さて、ラヴェルのピアノのある部屋(Salon de Musique)に来ました。木製のグランドピアノが置いてあり、ここで作曲をした模様です。突然上述の若いフランス人男性が「弾いて良いですか。」と言って、いきなり弾き始めました。最初は練習曲のようなもの、次にものすごく早弾きのクラッシックの曲を弾きました。ガイドのおばあさんも、他の参加者も「お~」という感じで聞き入りました。「プロではないが、仕事で弾くことがありますから。」ということで何の仕事なのか分かりませんでしたが、最初にカフェで見た時から何やら雰囲気がある人だなと思っていたら、只者ではなかったわけです。
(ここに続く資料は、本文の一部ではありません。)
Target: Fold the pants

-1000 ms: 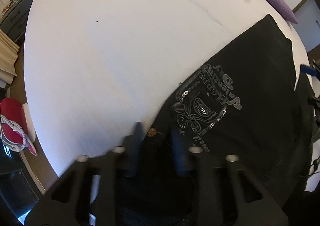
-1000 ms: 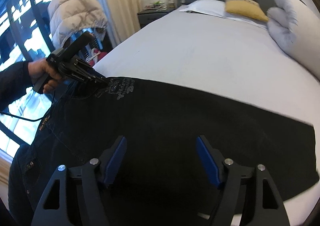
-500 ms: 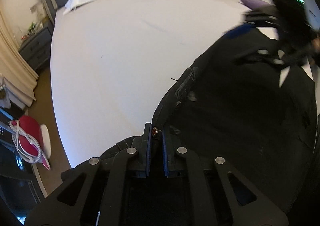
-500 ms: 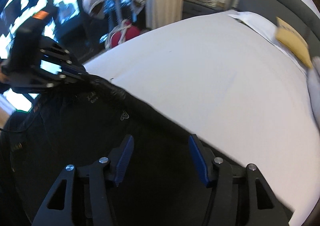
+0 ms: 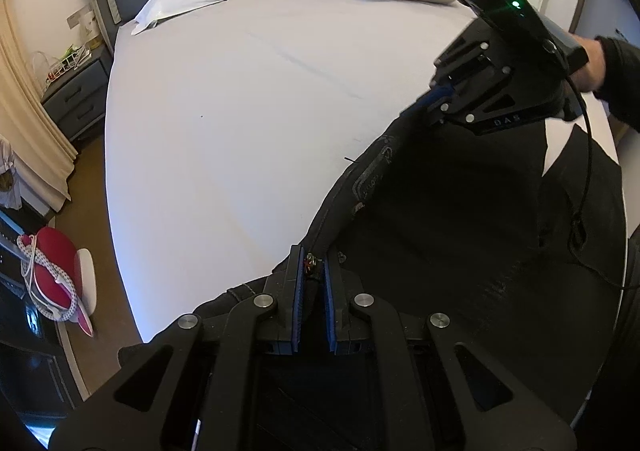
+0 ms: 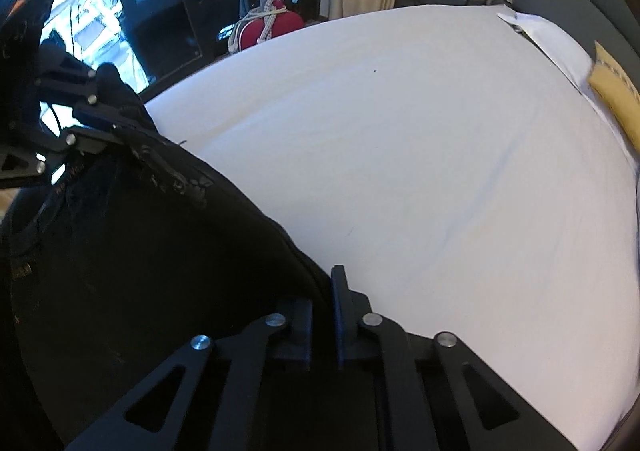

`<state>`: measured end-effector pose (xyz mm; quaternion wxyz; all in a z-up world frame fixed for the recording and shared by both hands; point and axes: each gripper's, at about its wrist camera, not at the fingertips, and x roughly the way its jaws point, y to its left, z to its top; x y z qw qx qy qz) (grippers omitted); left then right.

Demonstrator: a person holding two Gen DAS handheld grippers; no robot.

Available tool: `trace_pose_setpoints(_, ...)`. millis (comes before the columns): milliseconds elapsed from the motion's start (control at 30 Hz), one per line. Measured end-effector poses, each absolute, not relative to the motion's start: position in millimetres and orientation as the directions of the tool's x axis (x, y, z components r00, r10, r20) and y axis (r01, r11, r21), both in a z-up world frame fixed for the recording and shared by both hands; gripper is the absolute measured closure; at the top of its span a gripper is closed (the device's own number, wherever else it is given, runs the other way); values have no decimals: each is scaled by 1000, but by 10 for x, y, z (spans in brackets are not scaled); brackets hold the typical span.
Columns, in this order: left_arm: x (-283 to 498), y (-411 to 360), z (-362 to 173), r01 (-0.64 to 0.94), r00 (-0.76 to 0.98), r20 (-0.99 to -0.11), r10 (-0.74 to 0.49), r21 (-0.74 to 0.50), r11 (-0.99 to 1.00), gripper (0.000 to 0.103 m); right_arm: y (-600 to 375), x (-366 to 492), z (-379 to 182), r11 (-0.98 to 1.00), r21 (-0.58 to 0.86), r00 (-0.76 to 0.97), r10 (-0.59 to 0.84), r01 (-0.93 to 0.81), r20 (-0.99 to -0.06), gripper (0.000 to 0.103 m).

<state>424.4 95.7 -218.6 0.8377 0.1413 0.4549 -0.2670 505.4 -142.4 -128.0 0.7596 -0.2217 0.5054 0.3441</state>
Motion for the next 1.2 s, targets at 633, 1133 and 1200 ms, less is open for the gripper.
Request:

展示されているピアノですが、きちんと調律もされていたようで、しかし一般客に触れさせてくれるとは思いませんでした。

その後、なぜかガイドのおばあさんは「ラヴェルの曲の中でも私のお気に入りを聞いて下さい。」とCDをかけ始め、皆で聞き入ることとなりました。(変なツアー・・)

その後、庭にも出ることが出来ました。出てみると一見して日本風の箇所があり、眺めていると、フランス人の老夫婦が「日本のもののようですね。」と声をかけてきてくれました。「私達は、京都も奈良、松江、長崎にも旅行しました。松江はラフカディオハーンがいましたね。」と言うので、「ハーンは日本名も持っていました。」などと話しました。

ツアーはおそらく通常の時間を大きくオーバーして1時間15分くらい要しました。終わった後、上述のフランス人男性はまた入り口から入っていきました。多分もう少しピアノを弾きたいと依頼していたのかもしれません。

ラヴェルの言った言葉ということで邸内に展示されていて印象的だったのは、「私の唯一経験した恋愛は音楽とのものであった。」というものでした。ピアノを弾く、弾けるというのは何とも格好が良いなと思いました。